--- WHAT THE TASK REQUIRES ---
This exercise needs the complete data reproduced exactly.

━━━━━ DATA BELOW ━━━━━

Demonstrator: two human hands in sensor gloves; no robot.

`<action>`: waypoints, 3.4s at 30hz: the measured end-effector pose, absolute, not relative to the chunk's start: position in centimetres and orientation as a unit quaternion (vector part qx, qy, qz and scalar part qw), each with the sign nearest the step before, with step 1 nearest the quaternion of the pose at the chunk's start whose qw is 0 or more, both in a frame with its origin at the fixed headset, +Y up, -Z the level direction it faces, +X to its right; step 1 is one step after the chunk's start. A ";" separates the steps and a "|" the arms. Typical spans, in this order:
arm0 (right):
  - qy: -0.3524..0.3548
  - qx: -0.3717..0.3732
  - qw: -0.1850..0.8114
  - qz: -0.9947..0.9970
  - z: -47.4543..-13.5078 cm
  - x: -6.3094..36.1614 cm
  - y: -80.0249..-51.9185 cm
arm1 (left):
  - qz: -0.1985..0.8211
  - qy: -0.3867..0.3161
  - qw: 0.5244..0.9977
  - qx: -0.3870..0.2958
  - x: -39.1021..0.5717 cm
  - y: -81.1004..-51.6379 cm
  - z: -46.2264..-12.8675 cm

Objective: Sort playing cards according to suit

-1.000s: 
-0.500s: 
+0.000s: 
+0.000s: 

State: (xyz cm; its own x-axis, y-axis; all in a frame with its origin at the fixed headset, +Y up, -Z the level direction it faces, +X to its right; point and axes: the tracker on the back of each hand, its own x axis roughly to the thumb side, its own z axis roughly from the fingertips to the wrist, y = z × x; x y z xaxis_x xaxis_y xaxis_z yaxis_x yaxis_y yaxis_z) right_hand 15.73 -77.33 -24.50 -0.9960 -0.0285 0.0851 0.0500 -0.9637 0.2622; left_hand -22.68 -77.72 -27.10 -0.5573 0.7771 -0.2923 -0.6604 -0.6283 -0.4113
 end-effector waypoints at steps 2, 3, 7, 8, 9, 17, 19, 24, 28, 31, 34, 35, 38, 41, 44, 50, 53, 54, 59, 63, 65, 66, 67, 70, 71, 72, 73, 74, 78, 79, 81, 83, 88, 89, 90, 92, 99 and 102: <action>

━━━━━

--- SOLUTION FOR THIS TASK ---
Demonstrator: two human hands in sensor gloves; no robot.

`<action>`: waypoints, 3.4s at 30hz: the measured end-effector pose, absolute, not relative to the chunk's start: position in centimetres and orientation as a unit quaternion (vector part qx, qy, qz and scalar part qw), each with the sign nearest the step before, with step 1 nearest the quaternion of the pose at the chunk's start whose qw is 0 or more, both in a frame with its origin at the fixed headset, +Y up, -Z the level direction it faces, +X to its right; step 1 is one step after the chunk's start. A ";" separates the steps and a "|" the arms. Typical spans, in this order:
arm0 (right):
  - qy: -0.3524..0.3548
  - qx: -0.3717..0.3732
  - qw: -0.1850..0.8114
  - qz: -0.9947..0.9970
  - z: -47.4543..-13.5078 cm
  - x: -6.3094..36.1614 cm
  - y: -80.0249..-51.9185 cm
arm1 (left):
  - qz: -0.1985..0.8211
  - qy: -0.3867..0.3161
  - qw: 0.5244..0.9977
  - qx: -0.3870..0.2958
  - x: -39.1021..0.5717 cm
  - y: -81.1004..-51.6379 cm
  - z: -46.2264..-12.8675 cm

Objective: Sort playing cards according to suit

-1.000s: 
-0.500s: 
+0.000s: 
+0.000s: 

State: (xyz cm; its own x-axis, y-axis; all in a frame with its origin at the fixed headset, +Y up, -Z the level direction it faces, +X to its right; point and axes: the tracker on the back of each hand, its own x axis roughly to the thumb side, its own z axis roughly from the fingertips to the wrist, y = z × x; x y z xaxis_x xaxis_y xaxis_z yaxis_x yaxis_y yaxis_z) right_hand 15.73 -77.33 -24.50 -0.9960 -0.0285 0.0851 0.0500 -0.9637 0.2622; left_hand -22.68 -77.72 -27.10 -0.5573 0.7771 -0.2923 -0.6604 -0.6283 -0.4113
 end-effector waypoints at steps 2, 3, 7, 8, 9, 17, 19, 24, 28, 31, 34, 35, 38, 41, 44, 50, 53, 54, 59, 63, 65, 66, 67, 70, 71, 72, 73, 74, 78, 79, 81, 83, 88, 89, 90, 92, 99 and 102: <action>

No further output is needed here.